(WHAT YOU HAVE TO DO)
Return every line from the one with "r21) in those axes" through the one with "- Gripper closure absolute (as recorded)", inclusive, exactly as it appears below.

(Saved entries)
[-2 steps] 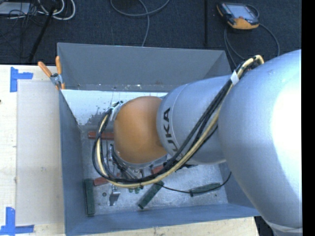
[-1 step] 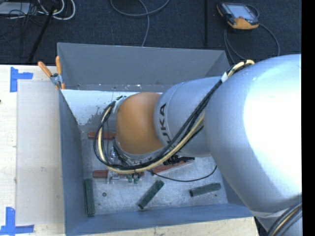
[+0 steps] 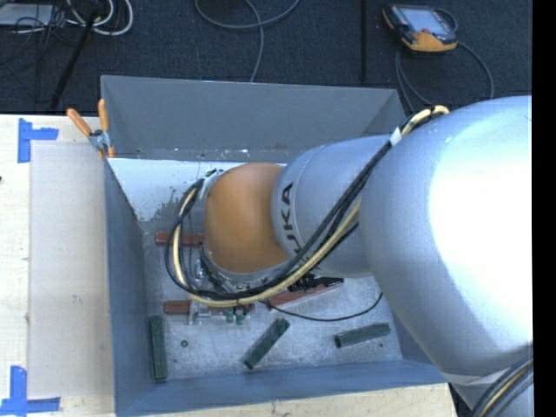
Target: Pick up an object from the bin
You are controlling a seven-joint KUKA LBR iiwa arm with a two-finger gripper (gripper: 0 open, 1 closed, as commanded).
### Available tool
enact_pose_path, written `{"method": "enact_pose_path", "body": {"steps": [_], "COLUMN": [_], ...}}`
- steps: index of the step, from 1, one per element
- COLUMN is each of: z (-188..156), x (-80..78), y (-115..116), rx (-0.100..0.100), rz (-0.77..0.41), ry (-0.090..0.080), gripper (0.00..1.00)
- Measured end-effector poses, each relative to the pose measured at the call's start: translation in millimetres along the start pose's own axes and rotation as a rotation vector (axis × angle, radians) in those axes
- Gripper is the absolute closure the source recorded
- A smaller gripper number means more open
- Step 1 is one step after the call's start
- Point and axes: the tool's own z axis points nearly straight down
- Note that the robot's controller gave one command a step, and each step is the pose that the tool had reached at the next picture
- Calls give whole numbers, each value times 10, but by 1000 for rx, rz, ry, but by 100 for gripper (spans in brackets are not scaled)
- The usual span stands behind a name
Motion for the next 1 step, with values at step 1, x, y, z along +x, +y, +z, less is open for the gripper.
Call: {"method": "enact_pose_path", "body": {"steps": [1], "z": [-1742], "x": [39], "y": [132], "rx": [3], "rz": [-16], "ry": [3], "gripper": [100]}}
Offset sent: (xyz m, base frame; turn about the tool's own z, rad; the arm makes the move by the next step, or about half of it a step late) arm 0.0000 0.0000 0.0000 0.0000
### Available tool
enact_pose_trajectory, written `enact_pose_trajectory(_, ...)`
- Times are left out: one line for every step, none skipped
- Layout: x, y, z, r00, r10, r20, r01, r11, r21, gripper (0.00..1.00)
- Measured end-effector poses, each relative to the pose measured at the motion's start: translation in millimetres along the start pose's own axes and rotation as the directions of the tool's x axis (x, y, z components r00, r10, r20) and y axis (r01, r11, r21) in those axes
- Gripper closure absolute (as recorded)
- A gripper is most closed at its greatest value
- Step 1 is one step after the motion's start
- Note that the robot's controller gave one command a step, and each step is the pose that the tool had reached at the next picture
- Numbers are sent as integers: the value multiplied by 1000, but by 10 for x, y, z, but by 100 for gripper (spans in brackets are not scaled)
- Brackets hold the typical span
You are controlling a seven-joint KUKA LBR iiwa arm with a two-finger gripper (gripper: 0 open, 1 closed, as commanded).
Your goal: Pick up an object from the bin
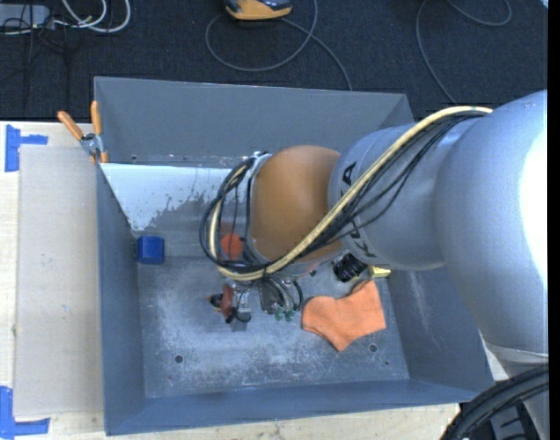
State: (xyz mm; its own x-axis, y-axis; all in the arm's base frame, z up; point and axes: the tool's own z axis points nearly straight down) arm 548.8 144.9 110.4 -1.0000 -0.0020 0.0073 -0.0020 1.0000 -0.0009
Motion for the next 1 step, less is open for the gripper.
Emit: enact_pose_trajectory(0, -1, -51, 1000, 1, 0, -1, 1000, 0, 100)
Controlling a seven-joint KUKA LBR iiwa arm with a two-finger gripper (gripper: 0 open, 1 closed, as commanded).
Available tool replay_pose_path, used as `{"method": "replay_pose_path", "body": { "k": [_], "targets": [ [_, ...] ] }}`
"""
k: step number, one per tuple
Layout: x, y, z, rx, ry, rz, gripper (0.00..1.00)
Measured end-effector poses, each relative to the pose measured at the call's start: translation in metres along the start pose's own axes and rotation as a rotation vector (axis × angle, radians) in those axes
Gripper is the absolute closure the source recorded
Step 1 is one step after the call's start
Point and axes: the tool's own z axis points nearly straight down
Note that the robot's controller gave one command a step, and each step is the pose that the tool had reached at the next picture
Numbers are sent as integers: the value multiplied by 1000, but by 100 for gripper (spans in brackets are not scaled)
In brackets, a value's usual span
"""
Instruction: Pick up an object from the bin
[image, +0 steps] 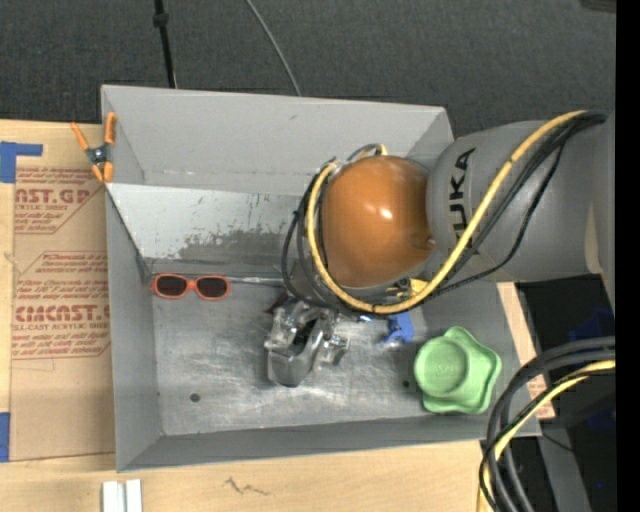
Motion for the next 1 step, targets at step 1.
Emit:
{"method": "replay_pose_path", "body": {
  "k": [1],
  "targets": [
    [0,-20,37,11,-11,190,0]
  ]
}}
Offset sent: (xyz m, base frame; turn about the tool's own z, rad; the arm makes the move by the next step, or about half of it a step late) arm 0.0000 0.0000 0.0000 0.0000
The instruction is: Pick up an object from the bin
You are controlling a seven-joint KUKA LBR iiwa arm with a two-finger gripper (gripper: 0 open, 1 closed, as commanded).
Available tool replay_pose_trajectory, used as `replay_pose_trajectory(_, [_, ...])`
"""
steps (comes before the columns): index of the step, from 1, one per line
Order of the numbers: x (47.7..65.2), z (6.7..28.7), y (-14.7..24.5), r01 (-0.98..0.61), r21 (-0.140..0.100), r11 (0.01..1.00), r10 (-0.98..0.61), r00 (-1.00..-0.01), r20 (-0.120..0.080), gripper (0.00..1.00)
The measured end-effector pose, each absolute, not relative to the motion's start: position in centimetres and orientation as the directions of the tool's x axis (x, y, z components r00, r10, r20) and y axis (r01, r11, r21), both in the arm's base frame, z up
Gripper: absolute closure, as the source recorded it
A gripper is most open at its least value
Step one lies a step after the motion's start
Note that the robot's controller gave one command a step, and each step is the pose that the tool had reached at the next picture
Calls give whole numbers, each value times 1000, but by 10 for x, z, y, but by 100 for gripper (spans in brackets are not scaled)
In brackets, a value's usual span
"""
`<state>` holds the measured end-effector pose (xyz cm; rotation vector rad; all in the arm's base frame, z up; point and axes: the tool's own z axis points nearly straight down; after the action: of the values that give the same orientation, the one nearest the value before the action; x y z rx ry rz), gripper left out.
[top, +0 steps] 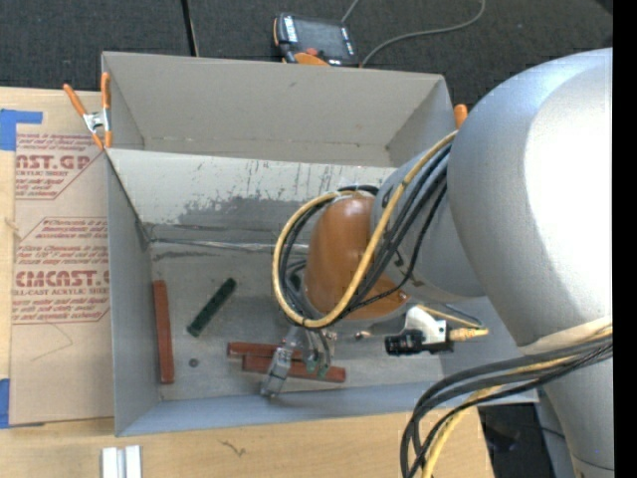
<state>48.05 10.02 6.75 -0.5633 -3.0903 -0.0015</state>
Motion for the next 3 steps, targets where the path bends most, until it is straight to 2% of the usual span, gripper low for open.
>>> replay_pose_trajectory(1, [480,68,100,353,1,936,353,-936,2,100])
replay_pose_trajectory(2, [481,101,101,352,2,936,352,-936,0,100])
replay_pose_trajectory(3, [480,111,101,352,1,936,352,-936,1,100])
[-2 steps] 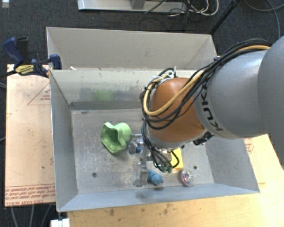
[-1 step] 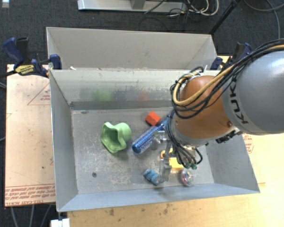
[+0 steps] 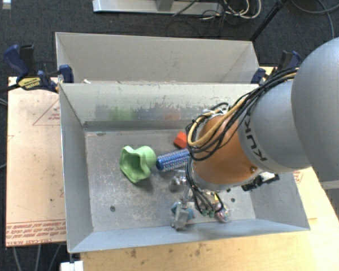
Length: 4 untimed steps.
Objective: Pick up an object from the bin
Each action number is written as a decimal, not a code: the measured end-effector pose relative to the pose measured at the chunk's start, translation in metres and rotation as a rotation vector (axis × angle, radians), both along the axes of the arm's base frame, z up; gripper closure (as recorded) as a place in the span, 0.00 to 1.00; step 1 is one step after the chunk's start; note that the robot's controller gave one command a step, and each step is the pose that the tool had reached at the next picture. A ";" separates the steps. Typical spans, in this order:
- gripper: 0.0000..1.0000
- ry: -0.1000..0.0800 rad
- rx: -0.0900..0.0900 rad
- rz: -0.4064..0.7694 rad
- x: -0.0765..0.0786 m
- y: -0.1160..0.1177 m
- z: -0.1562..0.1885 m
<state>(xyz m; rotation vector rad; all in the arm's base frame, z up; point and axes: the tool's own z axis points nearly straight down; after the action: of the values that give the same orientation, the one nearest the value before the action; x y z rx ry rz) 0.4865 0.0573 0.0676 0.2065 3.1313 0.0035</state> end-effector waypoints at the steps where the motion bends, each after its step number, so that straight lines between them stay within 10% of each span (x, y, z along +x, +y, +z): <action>1: 1.00 0.003 0.000 -0.001 0.000 0.000 0.002; 2: 1.00 -0.001 0.000 -0.236 0.029 -0.002 0.050; 4: 1.00 0.006 -0.001 -0.360 -0.008 0.017 0.071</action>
Offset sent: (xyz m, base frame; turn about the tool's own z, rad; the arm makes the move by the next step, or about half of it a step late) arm 0.0000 0.0000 0.0000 0.0000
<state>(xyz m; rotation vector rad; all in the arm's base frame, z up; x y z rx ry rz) 0.4780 0.0741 0.1390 0.7652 3.0487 0.0010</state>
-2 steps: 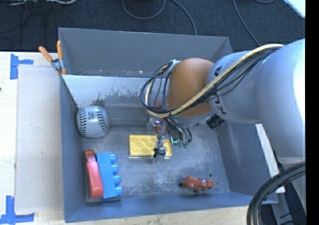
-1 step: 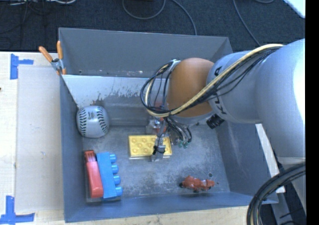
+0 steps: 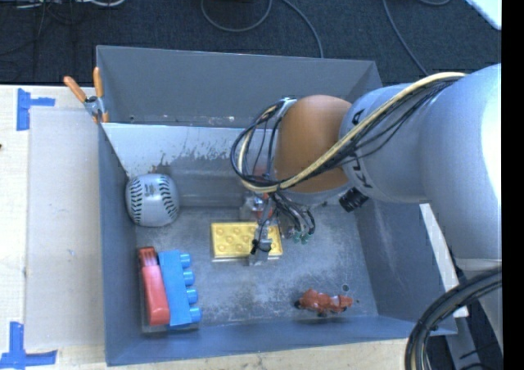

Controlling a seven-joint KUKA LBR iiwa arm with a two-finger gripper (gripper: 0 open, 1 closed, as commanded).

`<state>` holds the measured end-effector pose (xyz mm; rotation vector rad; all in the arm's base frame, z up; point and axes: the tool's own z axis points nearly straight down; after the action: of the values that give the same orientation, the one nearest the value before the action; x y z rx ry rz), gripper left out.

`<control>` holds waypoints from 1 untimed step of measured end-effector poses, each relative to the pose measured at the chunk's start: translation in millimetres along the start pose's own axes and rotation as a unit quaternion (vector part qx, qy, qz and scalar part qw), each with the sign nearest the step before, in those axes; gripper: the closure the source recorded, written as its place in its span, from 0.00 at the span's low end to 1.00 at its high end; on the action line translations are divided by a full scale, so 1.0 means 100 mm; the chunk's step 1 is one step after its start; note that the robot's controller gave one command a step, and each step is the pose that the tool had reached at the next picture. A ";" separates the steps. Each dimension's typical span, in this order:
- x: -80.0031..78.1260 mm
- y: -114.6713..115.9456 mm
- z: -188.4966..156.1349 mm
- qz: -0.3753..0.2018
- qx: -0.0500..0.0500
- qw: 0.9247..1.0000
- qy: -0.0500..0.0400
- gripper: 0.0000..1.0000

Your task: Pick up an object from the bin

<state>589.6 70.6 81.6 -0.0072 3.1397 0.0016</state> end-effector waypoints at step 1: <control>0.00 0.00 0.00 0.000 0.000 1.000 0.000 1.00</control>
Offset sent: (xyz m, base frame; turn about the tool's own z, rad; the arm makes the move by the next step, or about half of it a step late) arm 0.0000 0.0000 0.0000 0.0000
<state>589.6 70.6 81.6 -0.0062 3.1397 0.0017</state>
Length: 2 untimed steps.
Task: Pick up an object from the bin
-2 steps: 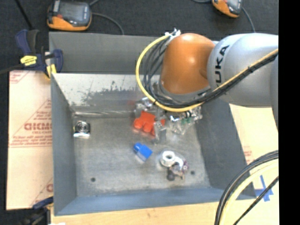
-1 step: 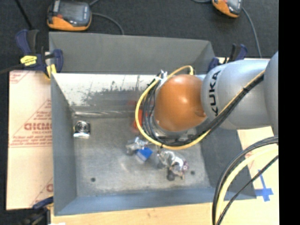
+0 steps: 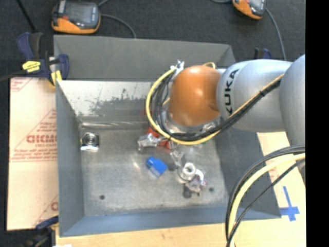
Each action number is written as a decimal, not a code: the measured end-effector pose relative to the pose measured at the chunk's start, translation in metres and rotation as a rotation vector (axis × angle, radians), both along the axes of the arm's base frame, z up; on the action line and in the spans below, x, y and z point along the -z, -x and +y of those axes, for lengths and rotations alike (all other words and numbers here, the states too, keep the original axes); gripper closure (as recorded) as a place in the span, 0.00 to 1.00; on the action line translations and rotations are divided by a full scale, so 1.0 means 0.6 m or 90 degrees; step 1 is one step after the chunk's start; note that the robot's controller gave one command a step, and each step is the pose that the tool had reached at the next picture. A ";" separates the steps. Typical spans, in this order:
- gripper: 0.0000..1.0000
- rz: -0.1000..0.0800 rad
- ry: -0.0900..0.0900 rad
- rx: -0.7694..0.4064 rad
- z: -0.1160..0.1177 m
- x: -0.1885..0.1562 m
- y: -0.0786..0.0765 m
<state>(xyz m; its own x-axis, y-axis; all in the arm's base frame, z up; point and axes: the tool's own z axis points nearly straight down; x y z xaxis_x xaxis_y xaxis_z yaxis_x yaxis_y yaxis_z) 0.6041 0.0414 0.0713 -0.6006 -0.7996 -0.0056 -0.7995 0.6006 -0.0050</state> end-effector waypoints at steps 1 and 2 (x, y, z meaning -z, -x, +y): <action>0.00 0.004 -0.001 -0.049 0.014 0.001 0.087; 0.00 0.000 0.001 -0.082 -0.001 -0.010 0.015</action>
Offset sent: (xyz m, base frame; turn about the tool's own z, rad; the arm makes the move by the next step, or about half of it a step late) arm -0.0522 0.0078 -0.0013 -0.0795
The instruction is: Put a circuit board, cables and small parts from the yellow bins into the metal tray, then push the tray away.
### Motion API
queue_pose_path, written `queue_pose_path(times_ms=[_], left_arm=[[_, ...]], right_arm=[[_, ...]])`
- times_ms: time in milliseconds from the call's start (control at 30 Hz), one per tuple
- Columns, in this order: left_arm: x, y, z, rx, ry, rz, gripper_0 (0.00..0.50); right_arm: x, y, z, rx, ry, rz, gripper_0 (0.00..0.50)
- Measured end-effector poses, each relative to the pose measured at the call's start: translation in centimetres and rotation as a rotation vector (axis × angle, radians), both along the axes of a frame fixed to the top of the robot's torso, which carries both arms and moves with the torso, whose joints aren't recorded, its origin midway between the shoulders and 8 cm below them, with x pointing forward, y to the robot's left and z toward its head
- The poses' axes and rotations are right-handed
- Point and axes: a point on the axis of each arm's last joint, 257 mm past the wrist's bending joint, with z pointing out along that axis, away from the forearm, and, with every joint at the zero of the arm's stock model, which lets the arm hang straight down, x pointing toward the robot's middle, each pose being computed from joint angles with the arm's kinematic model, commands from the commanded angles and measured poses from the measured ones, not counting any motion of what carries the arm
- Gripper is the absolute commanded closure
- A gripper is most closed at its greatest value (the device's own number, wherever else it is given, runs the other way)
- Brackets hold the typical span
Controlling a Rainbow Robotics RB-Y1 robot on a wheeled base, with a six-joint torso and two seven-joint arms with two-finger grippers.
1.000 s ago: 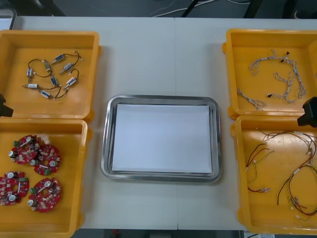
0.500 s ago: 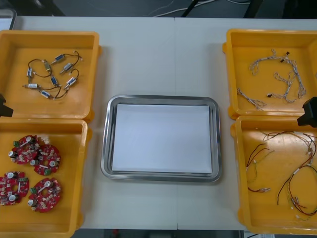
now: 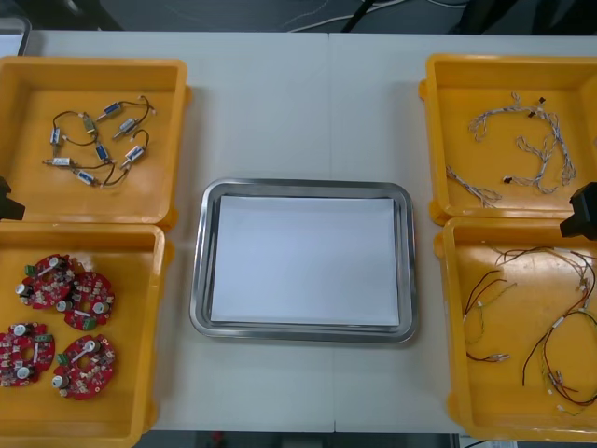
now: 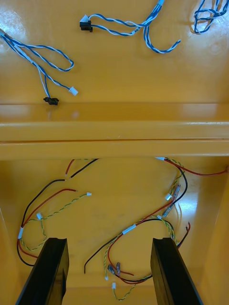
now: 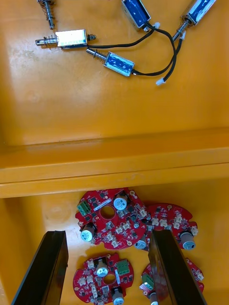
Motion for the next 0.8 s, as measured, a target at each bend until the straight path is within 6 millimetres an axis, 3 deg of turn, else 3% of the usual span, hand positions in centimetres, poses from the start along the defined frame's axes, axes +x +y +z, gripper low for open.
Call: queue_pose_path(times_ms=[800], left_arm=[[0.00, 0.00, 0.00, 0.000, 0.000, 0.000, 0.000]], right_arm=[[0.00, 0.00, 0.00, 0.000, 0.000, 0.000, 0.000]])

(ANSWER SPACE)
- Measured end-effector poses, each relative to the pose measured at the motion's start: translation in millimetres along the start pose's own axes and rotation as the directions of the tool's x axis (x, y, z components r00, r10, r20) and y axis (r01, r11, r21) in those axes
- Gripper closure absolute (as recorded)

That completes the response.